Abstract

Time series studies increasingly evaluate health relevance of the elemental composition of particles smaller than 2.5 μm (PM2.5). Validation studies have documented that temporal variation of outdoor PM2.5 concentration is correlated with temporal variation of personal exposure, but very few papers have investigated the temporal correlation between outdoor concentration and personal exposure for the elemental composition of PM2.5. We evaluated the temporal association between outdoor concentration and personal exposure for the elements copper (Cu), zinc (Zn), iron (Fe), potassium (K), nickel (Ni), vanadium (V), silicon (Si) and sulfur (S) in three European cities.In Helsinki (Finland), Utrecht (the Netherlands) and Barcelona (Spain) five participants from urban background, five from suburban/rural background and five from busy street sites were selected (15 participants per city). Six outdoor, indoor and personal 96-h average PM2.5 concentrations were measured simultaneously in three different seasons (winter, summer and spring/autumn). Concurrently, samples were collected at a central reference site, reflecting urban background air pollution levels. The temporal variation at the central site was highly correlated with personal exposure for all elements, except Cu. The highest correlations (Pearson's R) were found for S and V (R between 0.87 and 0.98). Lower correlations were found for the elements Cu, Fe and Si associated with non-tailpipe traffic emissions and road dust (Pearson's R between −0.34 and 0.79). For PM2.5 mass the R was lower (between 0.37 and 0.70).
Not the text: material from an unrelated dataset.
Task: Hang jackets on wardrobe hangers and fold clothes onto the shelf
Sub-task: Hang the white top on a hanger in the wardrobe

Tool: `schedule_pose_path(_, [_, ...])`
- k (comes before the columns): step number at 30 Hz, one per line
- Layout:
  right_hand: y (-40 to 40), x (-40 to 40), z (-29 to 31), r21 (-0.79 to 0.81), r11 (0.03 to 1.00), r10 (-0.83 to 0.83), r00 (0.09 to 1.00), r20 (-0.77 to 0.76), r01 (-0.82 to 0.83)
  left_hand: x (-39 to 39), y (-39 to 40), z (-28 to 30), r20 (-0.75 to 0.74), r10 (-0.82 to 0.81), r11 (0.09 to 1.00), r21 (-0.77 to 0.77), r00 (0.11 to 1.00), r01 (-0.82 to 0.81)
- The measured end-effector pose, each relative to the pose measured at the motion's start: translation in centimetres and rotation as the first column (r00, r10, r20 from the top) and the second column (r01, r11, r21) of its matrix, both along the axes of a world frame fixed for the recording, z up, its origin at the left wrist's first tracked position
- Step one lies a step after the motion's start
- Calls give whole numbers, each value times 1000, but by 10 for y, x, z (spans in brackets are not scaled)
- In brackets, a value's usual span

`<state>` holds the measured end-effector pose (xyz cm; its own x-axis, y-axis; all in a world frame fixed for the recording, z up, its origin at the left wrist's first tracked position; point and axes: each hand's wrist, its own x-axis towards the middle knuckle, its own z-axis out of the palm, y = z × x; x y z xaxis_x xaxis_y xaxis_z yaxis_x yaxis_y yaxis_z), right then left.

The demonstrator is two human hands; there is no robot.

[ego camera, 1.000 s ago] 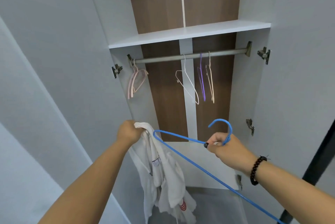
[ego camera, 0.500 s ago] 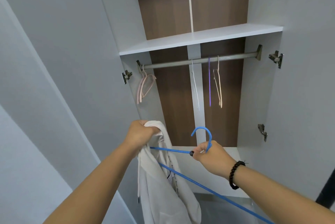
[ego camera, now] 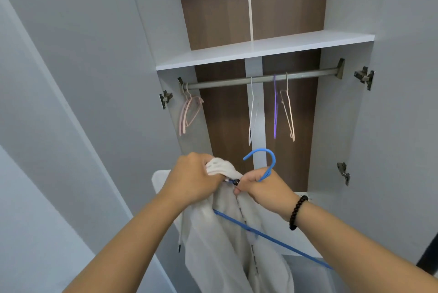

Exclusion of observations most affected by indoor sources increased the personal to central site correlations but did not fully explain differences between elements. The generally high correlation between temporal variation of the outdoor concentration and personal exposure supports the use of a central site for assessing exposure of PM components in time series studies for most elements. The different correlations found for the eight elements suggests that epidemiological associations are affected by differences in measurement error.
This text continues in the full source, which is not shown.